# 4. Manipulates Raw Statistics into Multiple Forms #
## For Brownlow Predictor Project ##

Turns raw counts of game/player stats into
- [x] Standardised
- [x] Normalised
- [x] Rank followed by Standardisation
- [x] Percentages
- [ ] Percentages followed by Standardisation       *[since proven to be exactly same as Standardisation]*
- [x] Percentages followed by Normalisation

*In order for different statistics to be used together for predictive purposes an important step is to manipulate them into a form which they are 'equal'. There are many ways to do so, and the author wanted to use different manipulations of data to see which gave the best results in terms of prediction.
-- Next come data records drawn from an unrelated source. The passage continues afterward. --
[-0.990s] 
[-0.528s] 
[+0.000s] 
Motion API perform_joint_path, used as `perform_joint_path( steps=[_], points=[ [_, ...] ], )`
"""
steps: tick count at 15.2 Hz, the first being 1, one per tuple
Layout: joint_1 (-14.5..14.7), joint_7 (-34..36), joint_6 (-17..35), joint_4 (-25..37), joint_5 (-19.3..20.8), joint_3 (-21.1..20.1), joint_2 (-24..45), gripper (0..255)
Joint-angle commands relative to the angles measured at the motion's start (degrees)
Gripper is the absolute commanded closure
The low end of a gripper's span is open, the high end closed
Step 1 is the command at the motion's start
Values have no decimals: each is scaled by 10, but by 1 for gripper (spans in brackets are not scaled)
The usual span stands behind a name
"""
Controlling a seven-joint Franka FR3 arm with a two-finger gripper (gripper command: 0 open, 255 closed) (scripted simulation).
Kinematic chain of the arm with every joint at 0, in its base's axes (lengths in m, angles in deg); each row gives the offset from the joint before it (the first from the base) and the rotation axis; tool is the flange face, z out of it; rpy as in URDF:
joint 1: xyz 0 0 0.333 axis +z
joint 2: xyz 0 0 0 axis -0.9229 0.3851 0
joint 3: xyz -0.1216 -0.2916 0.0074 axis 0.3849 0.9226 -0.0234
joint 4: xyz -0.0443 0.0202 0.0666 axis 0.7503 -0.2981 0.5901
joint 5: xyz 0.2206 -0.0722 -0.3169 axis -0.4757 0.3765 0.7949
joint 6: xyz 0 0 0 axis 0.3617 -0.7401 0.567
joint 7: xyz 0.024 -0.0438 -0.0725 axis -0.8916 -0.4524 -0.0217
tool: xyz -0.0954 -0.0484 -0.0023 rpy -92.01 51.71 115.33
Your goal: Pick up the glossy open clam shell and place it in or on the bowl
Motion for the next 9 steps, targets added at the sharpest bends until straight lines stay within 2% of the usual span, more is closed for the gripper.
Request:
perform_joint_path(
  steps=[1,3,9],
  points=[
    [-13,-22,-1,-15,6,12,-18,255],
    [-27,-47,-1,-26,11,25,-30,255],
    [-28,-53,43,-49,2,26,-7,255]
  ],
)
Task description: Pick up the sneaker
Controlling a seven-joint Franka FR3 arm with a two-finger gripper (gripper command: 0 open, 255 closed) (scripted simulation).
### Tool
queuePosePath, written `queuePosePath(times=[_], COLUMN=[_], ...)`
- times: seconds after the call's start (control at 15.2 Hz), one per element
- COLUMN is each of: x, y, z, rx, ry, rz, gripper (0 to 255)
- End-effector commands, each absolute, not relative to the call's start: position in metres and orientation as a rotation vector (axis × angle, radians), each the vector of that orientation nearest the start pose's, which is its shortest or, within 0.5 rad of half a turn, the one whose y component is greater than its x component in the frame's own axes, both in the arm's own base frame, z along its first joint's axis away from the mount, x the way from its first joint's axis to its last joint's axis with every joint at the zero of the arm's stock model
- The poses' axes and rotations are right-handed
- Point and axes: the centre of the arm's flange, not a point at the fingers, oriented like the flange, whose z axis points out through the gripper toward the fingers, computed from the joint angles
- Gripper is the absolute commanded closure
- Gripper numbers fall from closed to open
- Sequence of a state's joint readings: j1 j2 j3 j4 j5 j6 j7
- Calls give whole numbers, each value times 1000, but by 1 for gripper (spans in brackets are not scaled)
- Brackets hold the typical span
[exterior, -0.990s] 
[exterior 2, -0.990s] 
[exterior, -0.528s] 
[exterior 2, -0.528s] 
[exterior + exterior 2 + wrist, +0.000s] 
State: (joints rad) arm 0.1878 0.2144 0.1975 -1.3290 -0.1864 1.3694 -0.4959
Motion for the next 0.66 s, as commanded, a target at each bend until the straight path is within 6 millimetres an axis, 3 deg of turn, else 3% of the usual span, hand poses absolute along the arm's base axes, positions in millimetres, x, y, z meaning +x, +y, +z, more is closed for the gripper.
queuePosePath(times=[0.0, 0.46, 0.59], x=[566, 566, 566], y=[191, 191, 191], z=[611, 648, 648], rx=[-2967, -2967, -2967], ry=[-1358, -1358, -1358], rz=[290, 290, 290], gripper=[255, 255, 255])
Also wanted to test in general the effectiveness of each data manipulation format*

***Author: `Lang (Ron) Chen` 2021.12-2022.1**

---

*Note: As Percentages followed by Standardisation was proven to be exactly the same as Standardisation, all relevent code have bben commented out* 

**0. Import Libraries**

In [1]:
import pandas as pd
import os

In [2]:
choice = 'OriginalData'

**1. Writing the functions for standardisation**

The reason that each method of manipulation contains 4 functions (except for percentage) is because of the existance of negative stats in which the scores should be reversed (i.e. turnovers, frees against). 

- BT means both teams - manipulates the data with respects to all players on ground
- OT means own teams - manipulates the data with respect to only teammates
- inv means inverse - the scores would be ranked in reverse (according to what is 'reverse' for that particular manipulated method)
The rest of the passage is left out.